Exercise: Set down the records again. Every word and mark must match exactly.

(Data entries)
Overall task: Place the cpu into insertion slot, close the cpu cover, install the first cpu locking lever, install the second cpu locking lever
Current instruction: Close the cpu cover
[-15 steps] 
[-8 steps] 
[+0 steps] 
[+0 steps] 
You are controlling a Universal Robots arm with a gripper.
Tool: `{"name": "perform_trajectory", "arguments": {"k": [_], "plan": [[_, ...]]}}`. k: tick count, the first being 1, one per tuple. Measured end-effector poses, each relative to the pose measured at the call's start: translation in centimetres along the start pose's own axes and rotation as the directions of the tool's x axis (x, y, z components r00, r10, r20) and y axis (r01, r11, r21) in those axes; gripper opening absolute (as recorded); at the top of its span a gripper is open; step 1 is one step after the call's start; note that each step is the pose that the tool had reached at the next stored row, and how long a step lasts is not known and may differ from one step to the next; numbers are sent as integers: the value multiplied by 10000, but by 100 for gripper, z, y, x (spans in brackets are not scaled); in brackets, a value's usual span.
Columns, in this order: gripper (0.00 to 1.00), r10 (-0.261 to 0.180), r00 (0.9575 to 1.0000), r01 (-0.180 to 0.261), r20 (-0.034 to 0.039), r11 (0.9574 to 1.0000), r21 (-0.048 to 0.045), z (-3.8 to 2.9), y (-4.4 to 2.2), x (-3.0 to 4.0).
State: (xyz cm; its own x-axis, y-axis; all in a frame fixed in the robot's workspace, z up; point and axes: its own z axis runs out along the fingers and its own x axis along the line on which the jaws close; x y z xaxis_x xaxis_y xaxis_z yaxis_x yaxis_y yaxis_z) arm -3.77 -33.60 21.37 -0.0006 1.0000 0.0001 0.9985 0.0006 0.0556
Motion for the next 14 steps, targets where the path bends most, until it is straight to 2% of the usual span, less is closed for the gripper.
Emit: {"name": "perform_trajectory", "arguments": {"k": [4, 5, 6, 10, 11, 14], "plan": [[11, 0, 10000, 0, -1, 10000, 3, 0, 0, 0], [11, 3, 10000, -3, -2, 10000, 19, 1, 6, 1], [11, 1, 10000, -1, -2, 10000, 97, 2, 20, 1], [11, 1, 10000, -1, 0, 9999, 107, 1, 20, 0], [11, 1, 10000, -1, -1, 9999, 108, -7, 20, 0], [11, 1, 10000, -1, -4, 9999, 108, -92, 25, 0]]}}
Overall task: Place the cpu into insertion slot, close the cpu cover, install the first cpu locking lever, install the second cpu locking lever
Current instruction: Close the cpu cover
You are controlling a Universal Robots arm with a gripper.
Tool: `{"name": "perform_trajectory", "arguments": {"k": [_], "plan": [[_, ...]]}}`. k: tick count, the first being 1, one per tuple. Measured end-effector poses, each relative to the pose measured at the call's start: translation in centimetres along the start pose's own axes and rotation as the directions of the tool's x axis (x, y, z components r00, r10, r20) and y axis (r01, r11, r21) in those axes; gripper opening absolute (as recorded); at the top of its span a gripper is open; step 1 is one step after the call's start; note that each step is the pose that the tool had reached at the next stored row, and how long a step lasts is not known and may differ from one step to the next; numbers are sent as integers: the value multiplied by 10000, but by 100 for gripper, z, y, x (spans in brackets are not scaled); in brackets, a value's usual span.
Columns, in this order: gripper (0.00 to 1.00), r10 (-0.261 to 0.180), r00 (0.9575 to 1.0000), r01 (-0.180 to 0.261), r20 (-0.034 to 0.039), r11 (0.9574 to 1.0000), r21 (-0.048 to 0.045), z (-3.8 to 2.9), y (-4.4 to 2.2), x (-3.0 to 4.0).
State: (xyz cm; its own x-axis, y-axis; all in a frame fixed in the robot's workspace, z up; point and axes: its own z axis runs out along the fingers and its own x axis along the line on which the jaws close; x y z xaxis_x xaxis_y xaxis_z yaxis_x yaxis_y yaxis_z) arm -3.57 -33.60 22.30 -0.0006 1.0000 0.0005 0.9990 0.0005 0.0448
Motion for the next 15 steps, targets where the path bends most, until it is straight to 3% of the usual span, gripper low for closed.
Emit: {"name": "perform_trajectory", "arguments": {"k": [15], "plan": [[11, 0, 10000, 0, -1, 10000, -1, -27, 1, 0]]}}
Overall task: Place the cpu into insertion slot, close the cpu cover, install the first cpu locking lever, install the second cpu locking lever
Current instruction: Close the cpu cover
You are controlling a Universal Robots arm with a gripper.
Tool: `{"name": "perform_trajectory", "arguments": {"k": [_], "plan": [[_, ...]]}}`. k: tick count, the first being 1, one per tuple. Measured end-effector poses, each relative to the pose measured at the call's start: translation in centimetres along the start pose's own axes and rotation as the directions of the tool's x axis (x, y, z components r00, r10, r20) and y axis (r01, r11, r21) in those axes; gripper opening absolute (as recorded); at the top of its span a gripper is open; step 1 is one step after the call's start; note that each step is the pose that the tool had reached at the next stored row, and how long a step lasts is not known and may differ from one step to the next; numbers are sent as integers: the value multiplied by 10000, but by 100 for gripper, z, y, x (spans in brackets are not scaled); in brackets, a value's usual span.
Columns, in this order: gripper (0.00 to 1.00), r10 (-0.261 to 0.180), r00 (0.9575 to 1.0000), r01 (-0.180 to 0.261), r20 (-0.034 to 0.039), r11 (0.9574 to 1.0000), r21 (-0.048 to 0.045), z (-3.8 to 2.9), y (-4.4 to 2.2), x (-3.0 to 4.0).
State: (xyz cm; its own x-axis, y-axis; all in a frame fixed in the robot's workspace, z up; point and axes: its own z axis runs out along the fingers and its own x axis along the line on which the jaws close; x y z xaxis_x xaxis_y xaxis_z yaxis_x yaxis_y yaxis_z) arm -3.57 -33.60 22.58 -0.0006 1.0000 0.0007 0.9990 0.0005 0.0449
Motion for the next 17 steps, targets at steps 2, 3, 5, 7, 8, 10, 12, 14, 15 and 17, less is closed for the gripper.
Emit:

Solution for this problem:
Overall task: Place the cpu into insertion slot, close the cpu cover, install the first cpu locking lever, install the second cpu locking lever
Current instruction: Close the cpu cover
[-15 steps] 
[-8 steps] 
[+0 steps] 
[+0 steps] 
You are controlling a Universal Robots arm with a gripper.
Tool: `{"name": "perform_trajectory", "arguments": {"k": [_], "plan": [[_, ...]]}}`. k: tick count, the first being 1, one per tuple. Measured end-effector poses, each relative to the pose measured at the call's start: translation in centimetres along the start pose's own axes and rotation as the directions of the tool's x axis (x, y, z components r00, r10, r20) and y axis (r01, r11, r21) in those axes; gripper opening absolute (as recorded); at the top of its span a gripper is open; step 1 is one step after the call's start; note that each step is the pose that the tool had reached at the next stored row, and how long a step lasts is not known and may differ from one step to the next; numbers are sent as integers: the value multiplied by 10000, but by 100 for gripper, z, y, x (spans in brackets are not scaled); in brackets, a value's usual span.
Columns, in this order: gripper (0.00 to 1.00), r10 (-0.261 to 0.180), r00 (0.9575 to 1.0000), r01 (-0.180 to 0.261), r20 (-0.034 to 0.039), r11 (0.9574 to 1.0000), r21 (-0.048 to 0.045), z (-3.8 to 2.9), y (-4.4 to 2.2), x (-3.0 to 4.0).
State: (xyz cm; its own x-axis, y-axis; all in a frame fixed in the robot's workspace, z up; point and axes: its own z axis runs out along the fingers and its own x axis along the line on which the jaws close; x y z xaxis_x xaxis_y xaxis_z yaxis_x yaxis_y yaxis_z) arm -3.77 -33.60 21.37 -0.0006 1.0000 0.0001 0.9985 0.0006 0.0556
Motion for the next 14 steps, targets where the path bends most, until it is straight to 2% of the usual span, less is closed for the gripper.
Emit: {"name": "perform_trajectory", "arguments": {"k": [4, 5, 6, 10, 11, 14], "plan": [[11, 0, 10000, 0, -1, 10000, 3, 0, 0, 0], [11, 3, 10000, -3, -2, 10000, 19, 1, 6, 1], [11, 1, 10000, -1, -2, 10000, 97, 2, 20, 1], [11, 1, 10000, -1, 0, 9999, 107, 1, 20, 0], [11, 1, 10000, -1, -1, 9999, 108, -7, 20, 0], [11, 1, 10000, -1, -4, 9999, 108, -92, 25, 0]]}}
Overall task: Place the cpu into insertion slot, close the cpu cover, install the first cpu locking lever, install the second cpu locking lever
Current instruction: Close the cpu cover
You are controlling a Universal Robots arm with a gripper.
Tool: `{"name": "perform_trajectory", "arguments": {"k": [_], "plan": [[_, ...]]}}`. k: tick count, the first being 1, one per tuple. Measured end-effector poses, each relative to the pose measured at the call's start: translation in centimetres along the start pose's own axes and rotation as the directions of the tool's x axis (x, y, z components r00, r10, r20) and y axis (r01, r11, r21) in those axes; gripper opening absolute (as recorded); at the top of its span a gripper is open; step 1 is one step after the call's start; note that each step is the pose that the tool had reached at the next stored row, and how long a step lasts is not known and may differ from one step to the next; numbers are sent as integers: the value multiplied by 10000, but by 100 for gripper, z, y, x (spans in brackets are not scaled); in brackets, a value's usual span.
Columns, in this order: gripper (0.00 to 1.00), r10 (-0.261 to 0.180), r00 (0.9575 to 1.0000), r01 (-0.180 to 0.261), r20 (-0.034 to 0.039), r11 (0.9574 to 1.0000), r21 (-0.048 to 0.045), z (-3.8 to 2.9), y (-4.4 to 2.2), x (-3.0 to 4.0).
State: (xyz cm; its own x-axis, y-axis; all in a frame fixed in the robot's workspace, z up; point and axes: its own z axis runs out along the fingers and its own x axis along the line on which the jaws close; x y z xaxis_x xaxis_y xaxis_z yaxis_x yaxis_y yaxis_z) arm -3.57 -33.60 22.30 -0.0006 1.0000 0.0005 0.9990 0.0005 0.0448
Motion for the next 15 steps, targets where the path bends most, until it is straight to 3% of the usual span, gripper low for closed.
Emit: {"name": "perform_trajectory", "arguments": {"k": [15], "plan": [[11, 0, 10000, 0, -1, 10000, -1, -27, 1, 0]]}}
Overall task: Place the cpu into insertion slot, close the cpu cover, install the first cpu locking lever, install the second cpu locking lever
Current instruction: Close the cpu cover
You are controlling a Universal Robots arm with a gripper.
Tool: `{"name": "perform_trajectory", "arguments": {"k": [_], "plan": [[_, ...]]}}`. k: tick count, the first being 1, one per tuple. Measured end-effector poses, each relative to the pose measured at the call's start: translation in centimetres along the start pose's own axes and rotation as the directions of the tool's x axis (x, y, z components r00, r10, r20) and y axis (r01, r11, r21) in those axes; gripper opening absolute (as recorded); at the top of its span a gripper is open; step 1 is one step after the call's start; note that each step is the pose that the tool had reached at the next stored row, and how long a step lasts is not known and may differ from one step to the next; numbers are sent as integers: the value multiplied by 10000, but by 100 for gripper, z, y, x (spans in brackets are not scaled); in brackets, a value's usual span.
Columns, in this order: gripper (0.00 to 1.00), r10 (-0.261 to 0.180), r00 (0.9575 to 1.0000), r01 (-0.180 to 0.261), r20 (-0.034 to 0.039), r11 (0.9574 to 1.0000), r21 (-0.048 to 0.045), z (-3.8 to 2.9), y (-4.4 to 2.2), x (-3.0 to 4.0).
State: (xyz cm; its own x-axis, y-axis; all in a frame fixed in the robot's workspace, z up; point and axes: its own z axis runs out along the fingers and its own x axis along the line on which the jaws close; x y z xaxis_x xaxis_y xaxis_z yaxis_x yaxis_y yaxis_z) arm -3.57 -33.60 22.58 -0.0006 1.0000 0.0007 0.9990 0.0005 0.0449
Motion for the next 17 steps, targets at steps 2, 3, 5, 7, 8, 10, 12, 14, 15 and 17, less is closed for the gripper.
Emit:

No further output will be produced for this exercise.